(Input for this task)

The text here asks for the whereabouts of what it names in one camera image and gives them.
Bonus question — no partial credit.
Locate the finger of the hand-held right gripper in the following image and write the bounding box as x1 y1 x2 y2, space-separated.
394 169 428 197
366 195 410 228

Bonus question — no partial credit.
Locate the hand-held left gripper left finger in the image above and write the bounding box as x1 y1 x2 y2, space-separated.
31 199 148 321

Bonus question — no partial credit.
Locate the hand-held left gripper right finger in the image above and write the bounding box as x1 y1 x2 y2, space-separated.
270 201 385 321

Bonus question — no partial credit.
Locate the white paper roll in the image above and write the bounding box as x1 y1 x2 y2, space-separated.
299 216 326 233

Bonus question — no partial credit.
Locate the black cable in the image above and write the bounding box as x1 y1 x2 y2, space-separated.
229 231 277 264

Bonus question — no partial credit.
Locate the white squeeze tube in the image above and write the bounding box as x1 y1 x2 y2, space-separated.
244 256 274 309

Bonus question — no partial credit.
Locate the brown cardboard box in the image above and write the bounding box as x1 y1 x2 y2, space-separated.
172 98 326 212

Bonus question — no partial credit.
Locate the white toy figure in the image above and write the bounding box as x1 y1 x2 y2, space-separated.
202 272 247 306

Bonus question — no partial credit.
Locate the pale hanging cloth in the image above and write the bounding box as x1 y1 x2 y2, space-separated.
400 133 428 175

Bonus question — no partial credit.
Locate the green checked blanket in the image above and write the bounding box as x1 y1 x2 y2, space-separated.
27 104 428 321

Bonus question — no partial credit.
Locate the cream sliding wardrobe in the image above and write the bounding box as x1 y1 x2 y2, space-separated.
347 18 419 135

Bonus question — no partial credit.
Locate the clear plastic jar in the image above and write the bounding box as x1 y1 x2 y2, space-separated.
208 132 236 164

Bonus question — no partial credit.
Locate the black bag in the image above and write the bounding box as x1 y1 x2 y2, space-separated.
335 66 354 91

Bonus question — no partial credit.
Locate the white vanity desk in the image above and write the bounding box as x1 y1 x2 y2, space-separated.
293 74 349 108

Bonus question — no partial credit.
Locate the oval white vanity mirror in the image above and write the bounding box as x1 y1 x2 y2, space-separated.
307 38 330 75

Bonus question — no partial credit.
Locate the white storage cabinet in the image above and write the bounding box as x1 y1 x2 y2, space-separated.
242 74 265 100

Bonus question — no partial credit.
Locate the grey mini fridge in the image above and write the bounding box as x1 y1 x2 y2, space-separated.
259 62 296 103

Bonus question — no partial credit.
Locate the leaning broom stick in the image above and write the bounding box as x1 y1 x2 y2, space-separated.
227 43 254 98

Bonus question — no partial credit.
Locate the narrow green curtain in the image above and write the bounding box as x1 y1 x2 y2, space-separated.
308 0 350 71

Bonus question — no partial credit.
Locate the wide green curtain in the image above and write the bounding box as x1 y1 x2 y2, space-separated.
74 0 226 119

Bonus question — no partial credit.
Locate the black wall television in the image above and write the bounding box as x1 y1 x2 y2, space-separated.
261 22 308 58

(End Input for this task)

Output the entire data exactly, line for line.

The text here asks for the whereabouts of what it names in one camera image and gives them.
Bonus question — no partial credit.
Locate the finger of the hand-held right gripper in the following image and write the bounding box as x1 y1 x2 y2, space-separated.
394 169 428 197
366 195 410 228

Bonus question — no partial credit.
Locate the hand-held left gripper left finger in the image above and write the bounding box as x1 y1 x2 y2, space-separated.
31 199 148 321

Bonus question — no partial credit.
Locate the hand-held left gripper right finger in the image above and write the bounding box as x1 y1 x2 y2, space-separated.
270 201 385 321

Bonus question — no partial credit.
Locate the white paper roll in the image above and write the bounding box as x1 y1 x2 y2, space-separated.
299 216 326 233

Bonus question — no partial credit.
Locate the black cable in the image above and write the bounding box as x1 y1 x2 y2, space-separated.
229 231 277 264

Bonus question — no partial credit.
Locate the white squeeze tube in the image above and write the bounding box as x1 y1 x2 y2, space-separated.
244 256 274 309

Bonus question — no partial credit.
Locate the brown cardboard box in the image above and write the bounding box as x1 y1 x2 y2, space-separated.
172 98 326 212

Bonus question — no partial credit.
Locate the white toy figure in the image above and write the bounding box as x1 y1 x2 y2, space-separated.
202 272 247 306

Bonus question — no partial credit.
Locate the pale hanging cloth in the image above and write the bounding box as x1 y1 x2 y2, space-separated.
400 133 428 175

Bonus question — no partial credit.
Locate the green checked blanket in the image above and write the bounding box as x1 y1 x2 y2, space-separated.
27 104 428 321

Bonus question — no partial credit.
Locate the cream sliding wardrobe in the image above and write the bounding box as x1 y1 x2 y2, space-separated.
347 18 419 135

Bonus question — no partial credit.
Locate the clear plastic jar in the image above and write the bounding box as x1 y1 x2 y2, space-separated.
208 132 236 164

Bonus question — no partial credit.
Locate the black bag in the image above and write the bounding box as x1 y1 x2 y2, space-separated.
335 66 354 91

Bonus question — no partial credit.
Locate the white vanity desk in the image above and write the bounding box as x1 y1 x2 y2, space-separated.
293 74 349 108

Bonus question — no partial credit.
Locate the oval white vanity mirror in the image above and write the bounding box as x1 y1 x2 y2, space-separated.
307 38 330 75

Bonus question — no partial credit.
Locate the white storage cabinet in the image above and write the bounding box as x1 y1 x2 y2, space-separated.
242 74 265 100

Bonus question — no partial credit.
Locate the grey mini fridge in the image above and write the bounding box as x1 y1 x2 y2, space-separated.
259 62 296 103

Bonus question — no partial credit.
Locate the leaning broom stick in the image above and write the bounding box as x1 y1 x2 y2, space-separated.
227 43 254 98

Bonus question — no partial credit.
Locate the narrow green curtain in the image above and write the bounding box as x1 y1 x2 y2, space-separated.
308 0 350 71

Bonus question — no partial credit.
Locate the wide green curtain in the image above and write the bounding box as x1 y1 x2 y2, space-separated.
74 0 226 119

Bonus question — no partial credit.
Locate the black wall television in the image above and write the bounding box as x1 y1 x2 y2, space-separated.
261 22 308 58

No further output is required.